David Klinghoffer, a senior fellow at the Intelligent Design-promoting Discovery Institute, just announced its winner for the Censor of the Year award, given to the media outlet or publisher that refuses to acknowledge the other side of a story.
This year’s winner? Wikipedia. Because apparently the article about Intelligent Design doesn’t treat the concept on par with evolution.
… It commences with a lie:
“Intelligent design (ID) is a religious argument for the existence of God, presented by its proponents as “an evidence-based scientific theory about life’s origins”, [sic] though it has been discredited as pseudoscience.”
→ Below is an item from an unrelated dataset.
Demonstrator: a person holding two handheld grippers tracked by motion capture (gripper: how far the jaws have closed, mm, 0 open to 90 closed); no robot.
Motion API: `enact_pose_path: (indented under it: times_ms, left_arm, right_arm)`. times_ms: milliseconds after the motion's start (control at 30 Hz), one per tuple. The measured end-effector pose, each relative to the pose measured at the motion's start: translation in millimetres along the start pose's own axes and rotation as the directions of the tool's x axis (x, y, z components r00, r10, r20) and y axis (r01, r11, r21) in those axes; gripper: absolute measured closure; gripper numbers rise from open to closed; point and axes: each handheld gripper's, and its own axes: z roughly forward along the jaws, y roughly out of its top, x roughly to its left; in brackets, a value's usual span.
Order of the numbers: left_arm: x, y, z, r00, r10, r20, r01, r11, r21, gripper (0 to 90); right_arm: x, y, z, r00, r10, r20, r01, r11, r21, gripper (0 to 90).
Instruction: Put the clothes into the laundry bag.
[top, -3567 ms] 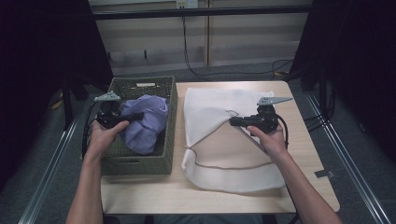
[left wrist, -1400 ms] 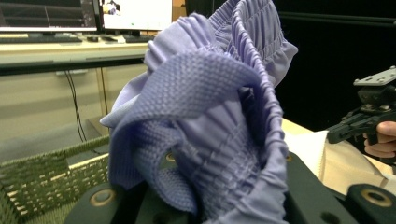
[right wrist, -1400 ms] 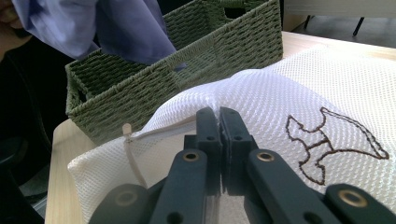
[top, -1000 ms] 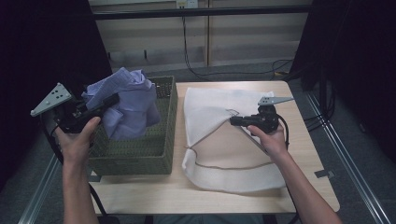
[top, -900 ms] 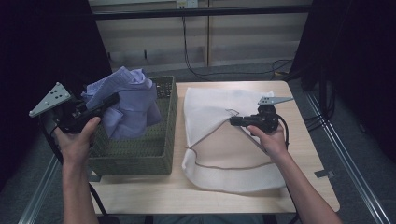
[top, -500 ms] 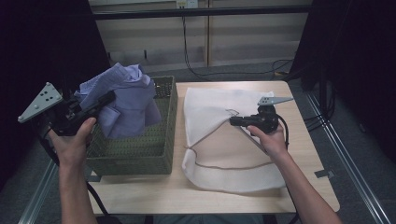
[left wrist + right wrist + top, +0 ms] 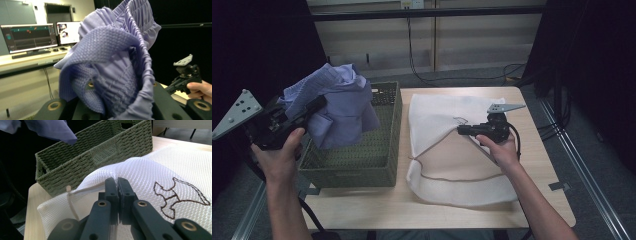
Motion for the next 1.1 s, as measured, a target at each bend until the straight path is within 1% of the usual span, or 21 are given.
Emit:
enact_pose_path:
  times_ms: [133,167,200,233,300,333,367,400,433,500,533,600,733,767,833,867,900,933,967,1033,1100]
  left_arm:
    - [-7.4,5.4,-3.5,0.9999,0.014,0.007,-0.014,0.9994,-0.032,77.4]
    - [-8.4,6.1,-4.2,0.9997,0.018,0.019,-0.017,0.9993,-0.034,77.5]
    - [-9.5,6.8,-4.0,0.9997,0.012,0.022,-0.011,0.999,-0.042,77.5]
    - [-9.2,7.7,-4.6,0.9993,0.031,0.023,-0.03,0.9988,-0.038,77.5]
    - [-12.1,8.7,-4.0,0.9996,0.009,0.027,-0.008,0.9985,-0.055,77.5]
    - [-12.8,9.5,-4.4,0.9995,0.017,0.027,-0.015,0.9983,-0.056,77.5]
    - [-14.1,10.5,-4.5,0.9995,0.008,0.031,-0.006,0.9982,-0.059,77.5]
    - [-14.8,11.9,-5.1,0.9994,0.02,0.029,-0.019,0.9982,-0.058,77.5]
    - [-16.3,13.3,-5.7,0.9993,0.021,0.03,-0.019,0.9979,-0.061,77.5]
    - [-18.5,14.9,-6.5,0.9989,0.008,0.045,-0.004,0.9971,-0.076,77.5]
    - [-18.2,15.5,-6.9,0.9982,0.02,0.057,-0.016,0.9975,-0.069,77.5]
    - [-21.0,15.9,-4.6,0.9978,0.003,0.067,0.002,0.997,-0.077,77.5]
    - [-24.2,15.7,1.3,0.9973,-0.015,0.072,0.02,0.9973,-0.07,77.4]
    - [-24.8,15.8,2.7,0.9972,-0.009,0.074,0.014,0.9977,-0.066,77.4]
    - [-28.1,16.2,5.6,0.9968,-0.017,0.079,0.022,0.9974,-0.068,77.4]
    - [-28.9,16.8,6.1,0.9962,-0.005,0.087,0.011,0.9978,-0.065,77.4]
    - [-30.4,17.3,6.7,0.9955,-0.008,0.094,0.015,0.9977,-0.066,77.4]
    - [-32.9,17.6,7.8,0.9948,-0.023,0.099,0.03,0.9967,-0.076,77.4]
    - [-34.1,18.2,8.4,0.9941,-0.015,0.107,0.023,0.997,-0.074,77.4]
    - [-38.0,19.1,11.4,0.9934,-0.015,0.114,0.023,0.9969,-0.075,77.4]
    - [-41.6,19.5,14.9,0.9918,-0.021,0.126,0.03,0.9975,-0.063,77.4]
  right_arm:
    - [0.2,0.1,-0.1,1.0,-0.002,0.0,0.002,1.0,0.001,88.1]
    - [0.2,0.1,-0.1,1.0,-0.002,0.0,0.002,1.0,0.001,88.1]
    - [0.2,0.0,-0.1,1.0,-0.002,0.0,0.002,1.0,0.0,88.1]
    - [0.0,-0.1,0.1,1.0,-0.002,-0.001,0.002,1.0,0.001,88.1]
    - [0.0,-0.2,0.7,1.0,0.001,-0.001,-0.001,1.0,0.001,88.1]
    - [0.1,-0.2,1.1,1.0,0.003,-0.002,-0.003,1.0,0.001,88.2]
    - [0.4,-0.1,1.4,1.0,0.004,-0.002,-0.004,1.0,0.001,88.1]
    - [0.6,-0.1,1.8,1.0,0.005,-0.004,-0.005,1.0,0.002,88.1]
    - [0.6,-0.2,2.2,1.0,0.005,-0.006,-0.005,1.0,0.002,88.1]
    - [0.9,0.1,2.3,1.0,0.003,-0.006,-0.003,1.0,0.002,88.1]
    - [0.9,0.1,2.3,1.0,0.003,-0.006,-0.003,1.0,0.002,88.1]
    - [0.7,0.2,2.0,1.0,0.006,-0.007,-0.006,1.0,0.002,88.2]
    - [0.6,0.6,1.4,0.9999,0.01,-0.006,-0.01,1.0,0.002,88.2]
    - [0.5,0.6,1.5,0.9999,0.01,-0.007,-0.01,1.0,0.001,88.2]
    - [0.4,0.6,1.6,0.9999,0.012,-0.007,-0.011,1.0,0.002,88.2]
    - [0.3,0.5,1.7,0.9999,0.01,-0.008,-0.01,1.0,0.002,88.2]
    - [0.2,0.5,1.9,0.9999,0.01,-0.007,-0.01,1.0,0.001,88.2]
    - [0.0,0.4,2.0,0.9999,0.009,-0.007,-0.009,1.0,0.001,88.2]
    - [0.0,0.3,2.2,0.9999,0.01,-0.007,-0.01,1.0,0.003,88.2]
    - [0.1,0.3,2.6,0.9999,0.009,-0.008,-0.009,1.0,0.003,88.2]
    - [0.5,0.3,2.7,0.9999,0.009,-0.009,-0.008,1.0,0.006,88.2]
Actually, there are three lies. Here’s the truth: ID is a scientific, not a religious argument. It is a theory of evolution, of why the forms of life originated and changed over the past 3.9 billion years. An alternative to the increasingly shaky neo-Darwinian theory of blind churning, it argues exclusively in scientific terms, never from religious authority. It’s an argument for design in biology and cosmology, not for the “existence of God.” Compatible with methodological naturalism, it candidly professes that science sheds no light on the source of the design in life, other than to say that source operates with purpose and forethought. And while it has certainly been attacked in scabrous terms, it hasn’t been “discredited.” Far from it.
Calling Intelligent Design scientific doesn’t make it so any more than calling myself a professional athlete means I deserve a multi-million-dollar contract. For all their bluster, proponents of ID don’t publish papers offering proof of the theory while discrediting evolution in the process. Hell, if you’ve ever read anything about ID, it’s probably from a book written for the general public, not a scholarly article.
It’s a fair point that Intelligent Design isn’t necessarily an argument for God, but saying that something had to design various life forms because natural selection couldn’t possibly have accounted for them either points to God or… nothing. ID proponents say that “something” could be anything. But God is the most common explanation. It’s not like they talk about aliens.
And yes, ID has been discredited. Repeatedly. Not just in court, where a judge ruled in 2005 that teaching ID violated the First Amendment since it’s essentially Creationism rebranded, but by the entire respected scientific establishment. There are no credible scientists promoting ID because there’s no evidence in favor of it. ID mostly exists in the spaces where we have gaps in our knowledge, but not because the theory offers any solutions. ID is just presented as a magical answer to everything we don’t know.
Wikipedia doesn’t say ID is wrong, but it does present the criticism against it. The site’s editors aren’t there to act as a public relations team for the Discovery Institute. If ID backers want their beliefs taken more seriously, they should put in the work, do the science, and get published.
They’ve never bothered with any of that.